TASK PROMPT:
From the first line of the listing below to the line containing "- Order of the", write out everything exactly. No pictures.

SOURCE MATERIAL:
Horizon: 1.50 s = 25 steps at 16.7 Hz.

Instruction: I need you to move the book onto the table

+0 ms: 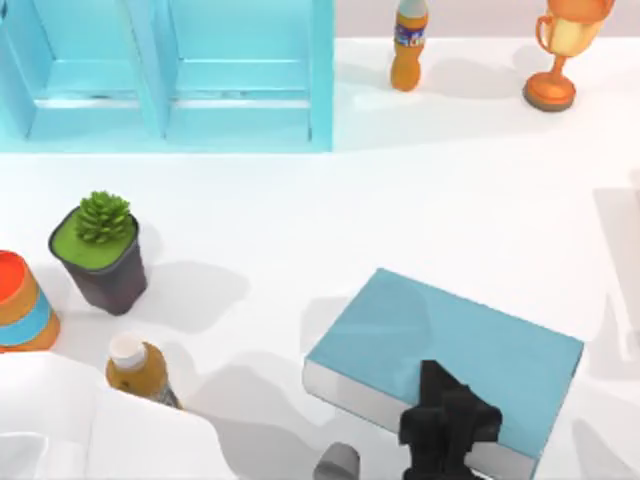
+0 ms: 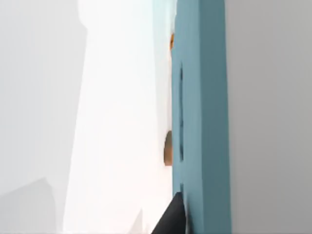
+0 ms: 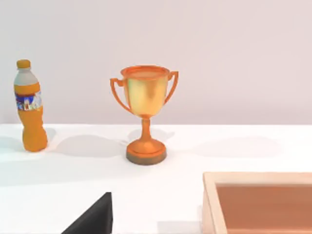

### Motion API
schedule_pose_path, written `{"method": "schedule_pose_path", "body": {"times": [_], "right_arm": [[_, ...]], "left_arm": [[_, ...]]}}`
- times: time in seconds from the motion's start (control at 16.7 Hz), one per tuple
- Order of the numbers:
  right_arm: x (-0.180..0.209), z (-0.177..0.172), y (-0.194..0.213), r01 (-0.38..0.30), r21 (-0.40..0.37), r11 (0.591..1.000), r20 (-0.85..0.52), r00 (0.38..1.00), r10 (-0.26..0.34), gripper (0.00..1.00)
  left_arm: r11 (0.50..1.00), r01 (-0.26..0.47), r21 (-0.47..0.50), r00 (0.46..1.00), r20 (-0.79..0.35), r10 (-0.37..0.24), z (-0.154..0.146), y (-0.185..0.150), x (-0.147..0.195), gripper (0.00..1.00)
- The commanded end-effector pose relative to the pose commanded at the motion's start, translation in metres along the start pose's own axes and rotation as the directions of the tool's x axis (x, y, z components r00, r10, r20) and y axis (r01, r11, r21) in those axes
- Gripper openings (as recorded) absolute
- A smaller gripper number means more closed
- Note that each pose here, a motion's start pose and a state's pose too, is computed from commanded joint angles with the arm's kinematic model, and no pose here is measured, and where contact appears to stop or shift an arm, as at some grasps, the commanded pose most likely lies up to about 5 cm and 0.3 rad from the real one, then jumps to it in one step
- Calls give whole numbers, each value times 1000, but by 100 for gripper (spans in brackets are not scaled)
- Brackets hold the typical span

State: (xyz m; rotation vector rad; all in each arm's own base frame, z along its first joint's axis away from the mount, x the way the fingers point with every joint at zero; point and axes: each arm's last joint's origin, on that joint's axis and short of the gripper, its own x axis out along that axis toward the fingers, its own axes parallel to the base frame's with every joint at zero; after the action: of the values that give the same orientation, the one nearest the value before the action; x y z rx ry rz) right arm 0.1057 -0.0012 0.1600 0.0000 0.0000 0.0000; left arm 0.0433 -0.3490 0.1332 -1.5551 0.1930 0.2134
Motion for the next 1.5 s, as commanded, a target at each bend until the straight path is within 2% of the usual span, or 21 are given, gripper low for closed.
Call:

TASK RESULT:
Horizon: 1.50 s = 25 steps at 16.7 Hz.

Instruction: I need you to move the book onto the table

+0 ms: 
+0 ms: 
+0 ms: 

### Motion API
schedule_pose_path, written `{"method": "schedule_pose_path", "body": {"times": [_], "right_arm": [[_, ...]], "left_arm": [[_, ...]]}}`
- times: time in seconds from the motion's start (control at 16.7 Hz), one per tuple
- Order of the numbers:

No more work is needed on this answer.